Combined, all eight beer brands had a 5 percent out of stock rate, the company said. Mike’s Hard Lemonade topped the list at 10 percent, while Samuel Adams had an out of stock rate of 9 percent.

In a press release, Quri characterized those out of stock rates as “surprisingly high for major brands during a vital period.”

For major beer suppliers, out of stock issues in the days leading up to key holiday sales periods like Memorial Day mean missed opportunities. And it’s an area of the business that Quri — which sells its “real-time” data to a variety of companies including Heineken, Kraft Foods, Procter & Gamble and Nestle, among others — believes beer companies need to improve.

“A lot of these shelves are just not setup the way you think it would be for some of these major brands,” Lamberti said. “We’ve lived with this issue in the industry forever because we’ve never had visibility, but now we do and we can make improvements to it. The data itself is all about providing the information necessary to go in, take action and make changes.”

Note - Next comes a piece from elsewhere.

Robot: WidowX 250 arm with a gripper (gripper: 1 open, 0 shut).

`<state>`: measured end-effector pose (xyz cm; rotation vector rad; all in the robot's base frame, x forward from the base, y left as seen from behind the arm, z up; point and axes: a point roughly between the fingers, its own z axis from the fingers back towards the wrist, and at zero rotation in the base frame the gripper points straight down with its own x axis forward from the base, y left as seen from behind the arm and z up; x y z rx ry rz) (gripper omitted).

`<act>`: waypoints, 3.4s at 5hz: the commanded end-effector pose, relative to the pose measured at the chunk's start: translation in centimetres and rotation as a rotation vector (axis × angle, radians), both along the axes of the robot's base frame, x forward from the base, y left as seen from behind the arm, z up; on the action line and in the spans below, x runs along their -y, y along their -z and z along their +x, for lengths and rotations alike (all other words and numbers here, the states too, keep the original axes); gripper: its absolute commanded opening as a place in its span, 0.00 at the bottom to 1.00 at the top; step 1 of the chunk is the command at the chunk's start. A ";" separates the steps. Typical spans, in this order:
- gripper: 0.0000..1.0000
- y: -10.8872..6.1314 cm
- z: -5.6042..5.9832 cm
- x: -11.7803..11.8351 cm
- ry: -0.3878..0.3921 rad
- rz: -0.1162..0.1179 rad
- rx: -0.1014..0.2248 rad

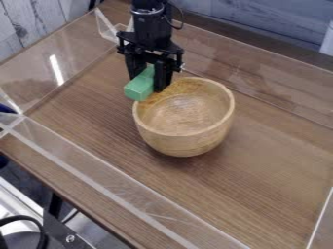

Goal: Remove the green block from inside the brown bowl and put it on the table

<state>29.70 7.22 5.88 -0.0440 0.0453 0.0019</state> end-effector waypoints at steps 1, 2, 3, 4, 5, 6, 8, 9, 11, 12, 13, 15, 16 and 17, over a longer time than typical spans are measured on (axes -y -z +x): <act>0.00 -0.1 0.6 0.8 0.024 0.008 0.019; 0.00 0.1 0.6 0.9 0.026 0.010 0.015; 0.00 0.6 0.6 0.9 0.031 0.013 0.006; 0.00 1.3 0.5 1.0 0.038 0.018 -0.009; 0.00 1.9 0.1 1.5 0.058 0.020 -0.022; 0.00 2.5 -0.4 3.0 0.097 0.015 -0.028; 0.00 3.6 -0.6 3.9 0.124 0.014 -0.046; 0.00 3.9 -0.6 4.7 0.142 0.011 -0.053; 0.00 4.2 -0.8 6.6 0.184 0.005 -0.074; 0.00 4.2 -0.5 7.5 0.205 0.001 -0.084; 0.00 4.3 -0.2 7.8 0.214 0.003 -0.092; 0.00 4.4 0.4 7.8 0.217 0.003 -0.103; 0.00 4.4 0.7 7.7 0.213 0.002 -0.108; 0.00 4.3 0.9 7.5 0.211 0.000 -0.112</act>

So in an effort to provide a better sightline into summer out of stock issues, and to presumably drum up some business for itself along the way, Quri plans to share merchandising metrics for 45 brands across 14 consumer goods categories.

The company’s “Summer of Merchandising” program will run each month in 1,000 Walmart and Target stores, through Labor Day, and will offer analytics for brands’ display presence and type, and on-shelf availability.

Backed by $31.4 million in venture funding, according to CrunchBase, Quri currently has 60 employees and works with 200 leading CPG companies. Its software and analytics platform, Lamberti said, enables companies to optimize trade spend, reduce out of stocks and improve retail efficiency.

“People are trying to do way too much with way too little,” he said. “We can cover 95 percent of the retail doors in this country within a week, and we can get information to our clients very quickly.”